In this disclosure, the term "providing" is used in a broad sense to cover all ways of obtaining an object, and thus "providing an object" includes, but is not limited to, "purchasing," "preparing/manufacturing," "arranging/setting," "installing/assembling," and/or "ordering" an object, etc.
As used herein, the term "and/or" includes any and all combinations of one or more of the associated listed items. The terminology used herein is for the purpose of describing particular embodiments only and is not intended to be limiting of the disclosure. As used herein, the singular forms "a", "an" and "the" are intended to include the plural forms as well, unless the context clearly indicates otherwise.

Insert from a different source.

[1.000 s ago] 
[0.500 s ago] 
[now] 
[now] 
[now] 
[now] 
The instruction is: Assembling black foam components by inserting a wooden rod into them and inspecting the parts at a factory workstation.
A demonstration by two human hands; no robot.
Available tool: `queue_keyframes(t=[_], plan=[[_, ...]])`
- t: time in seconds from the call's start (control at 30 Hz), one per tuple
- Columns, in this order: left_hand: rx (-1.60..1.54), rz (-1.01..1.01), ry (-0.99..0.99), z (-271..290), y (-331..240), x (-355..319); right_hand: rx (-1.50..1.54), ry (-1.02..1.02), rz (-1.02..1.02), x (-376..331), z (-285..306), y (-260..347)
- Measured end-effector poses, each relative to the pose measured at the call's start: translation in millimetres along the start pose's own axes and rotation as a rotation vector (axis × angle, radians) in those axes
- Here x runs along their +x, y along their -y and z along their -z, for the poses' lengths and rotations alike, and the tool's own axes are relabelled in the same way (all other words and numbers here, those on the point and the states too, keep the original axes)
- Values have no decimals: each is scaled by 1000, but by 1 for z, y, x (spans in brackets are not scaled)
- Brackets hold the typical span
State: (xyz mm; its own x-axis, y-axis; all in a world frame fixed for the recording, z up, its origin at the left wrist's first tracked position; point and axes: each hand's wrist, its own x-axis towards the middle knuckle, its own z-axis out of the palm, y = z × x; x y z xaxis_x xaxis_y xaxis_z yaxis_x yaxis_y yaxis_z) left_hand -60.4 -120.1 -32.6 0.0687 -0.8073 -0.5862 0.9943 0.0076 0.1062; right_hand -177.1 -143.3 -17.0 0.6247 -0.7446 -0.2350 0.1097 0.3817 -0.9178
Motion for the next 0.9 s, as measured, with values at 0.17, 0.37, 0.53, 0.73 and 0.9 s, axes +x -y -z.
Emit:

According to a first aspect of the present disclosure, there is provided a method of preparing a quantum dot laminate, the quantum dot laminate comprising a quantum dot composite layer, comprising: mixing a plurality of packaging bodies containing quantum dot dispersion liquid and first polymer granules, putting the packaging bodies into first extrusion equipment, heating, melting, extruding, cooling and solidifying, wherein the packaging bodies comprise polymer shells and the quantum dot dispersion liquid positioned in the inner cavities of the shells, the quantum dot dispersion liquid comprises quantum dots and solvents, the heating and melting temperature is higher than the boiling point of the solvents, the solvents volatilize under the heating condition to obtain a quantum dot composite layer, and the heating and melting temperature is higher than the softening temperature of the first polymer granules and lower than the softening temperature of the polymer shells.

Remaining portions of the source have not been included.